SELECT SUM(amount) AS total_revenue FROM orders

count()

Count rows or non-null values:

db.table('users')
  .count('id', 'user_count')

Generates:

SELECT COUNT(id) AS user_count FROM users

avg()

Calculate the average of a numeric column:

db.table('orders')
  .avg('amount', 'avg_order_value')

Generates:

SELECT AVG(amount) AS avg_order_value FROM orders

min() and max()

Find minimum and maximum values:

db.table('orders')
  .min('amount', 'min_order')
  .max('amount', 'max_order')

Generates:

SELECT MIN(amount) AS min_order, MAX(amount) AS max_order FROM orders

Grouping

groupBy()

Group results by one or more columns:

db.table('orders')
  .select(['country'])
  .sum('amount', 'total_revenue')
  .groupBy(['country'])

Generates:

SELECT country, SUM(amount) AS total_revenue
FROM orders
GROUP BY country

Important: Call aggregation methods (sum, avg, count, etc.) before groupBy().

Multiple Aggregations

Combine multiple aggregation functions:

db.table('orders')
  .select(['country', 'product'])
  .sum('amount', 'revenue')
  .count('id', 'order_count')
  .avg('amount', 'avg_order')
  .groupBy(['country', 'product'])

Generates:

SELECT
  country,
  product,
  SUM(amount) AS revenue,
  COUNT(id) AS order_count,
  AVG(amount) AS avg_order
FROM orders
GROUP BY country, product

Filtering Aggregated Results

having()

Filter results after aggregation:

db.table('orders')
  .select(['country'])
  .sum('amount', 'total_revenue')
  .groupBy(['country'])
  .having('total_revenue > 100000')

Generates:

SELECT country, SUM(amount) AS total_revenue
FROM orders
GROUP BY country
HAVING total_revenue > 100000

Multiple HAVING Conditions

Chain multiple having() calls (combined with AND):

db.table('orders')
  .select(['country'])
  .sum('amount', 'revenue')
  .count('id', 'order_count')
  .groupBy(['country'])
  .having('revenue > 100000')
  .having('order_count > 50')

Generates:

SELECT country, SUM(amount) AS revenue, COUNT(id) AS order_count
FROM orders
GROUP BY country
HAVING revenue > 100000 AND order_count > 50

Time-Based Aggregations

groupByTimeInterval()

Group data by time intervals:

db.table('events')
  .count('id', 'event_count')
  .groupByTimeInterval('created_at', '1 hour')

Built-in intervals:

.groupByTimeInterval('timestamp', null, 'toStartOfMinute')
.groupByTimeInterval('timestamp', null, 'toStartOfHour')
.groupByTimeInterval('timestamp', null, 'toStartOfDay')
.groupByTimeInterval('timestamp', null, 'toStartOfWeek')
.groupByTimeInterval('timestamp', null, 'toStartOfMonth')

Custom intervals:

.groupByTimeInterval('timestamp', '5 minute')
.groupByTimeInterval('timestamp', '2 hour')
.groupByTimeInterval('timestamp', '7 day')
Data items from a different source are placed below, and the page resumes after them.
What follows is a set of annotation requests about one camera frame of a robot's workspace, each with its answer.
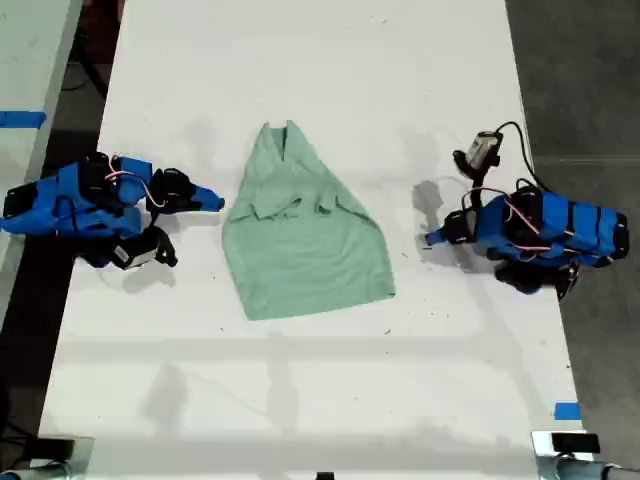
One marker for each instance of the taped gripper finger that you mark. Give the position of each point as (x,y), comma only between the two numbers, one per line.
(462,221)
(457,239)
(180,185)
(207,205)

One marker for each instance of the pale green T-shirt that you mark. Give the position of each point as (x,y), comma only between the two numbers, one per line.
(300,260)

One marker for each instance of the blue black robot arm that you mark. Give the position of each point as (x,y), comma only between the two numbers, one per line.
(55,210)
(565,230)

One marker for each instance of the long blue tape strip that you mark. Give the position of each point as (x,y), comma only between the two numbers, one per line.
(22,119)

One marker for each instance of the short blue tape piece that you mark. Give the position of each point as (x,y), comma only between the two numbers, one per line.
(568,411)

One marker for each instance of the small black box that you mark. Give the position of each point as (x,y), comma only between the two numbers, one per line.
(575,442)

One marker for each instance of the tiny black clip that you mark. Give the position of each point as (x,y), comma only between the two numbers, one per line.
(325,476)

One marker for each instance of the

See Time Functions for more time-based patterns.

Common Patterns

Revenue by Country

db.table('orders')
  .select(['country'])
  .sum('amount', 'total_revenue')
  .count('id', 'num_orders')
  .avg('amount', 'avg_order_value')
  .groupBy(['country'])
  .orderBy('total_revenue', 'DESC')
  .limit(10)

Active Users Per Day

db.table('events')
  .select(['user_id'])
  .groupByTimeInterval('created_at', '1 day')
  .count('id', 'event_count')
  .orderBy('created_at', 'DESC')

Top Products by Category

db.table('order_items')
  .select(['category', 'product_name'])
  .sum('quantity', 'units_sold')
  .sum('price', 'revenue')
  .groupBy(['category', 'product_name'])
  .having('revenue > 10000')
  .orderBy('revenue', 'DESC')

Conversion Funnel

db.table('events')
  .select([
    'countIf(event_type = "page_view") as views',
    'countIf(event_type = "add_to_cart") as adds',
    'countIf(event_type = "purchase") as purchases'
  ])

Use raw SQL expressions for conditional aggregations with ClickHouse functions like countIf, sumIf, etc.

Type Safety

Aggregations maintain type safety:

interface Schema {
  orders: {
    id: 'Int32';
    amount: 'Decimal64(2)';
    country: 'String';
    created_at: 'DateTime';
  }
}

const db = createQueryBuilder<Schema>();

// ✅ TypeScript knows amount is numeric
db.table('orders').sum('amount', 'total')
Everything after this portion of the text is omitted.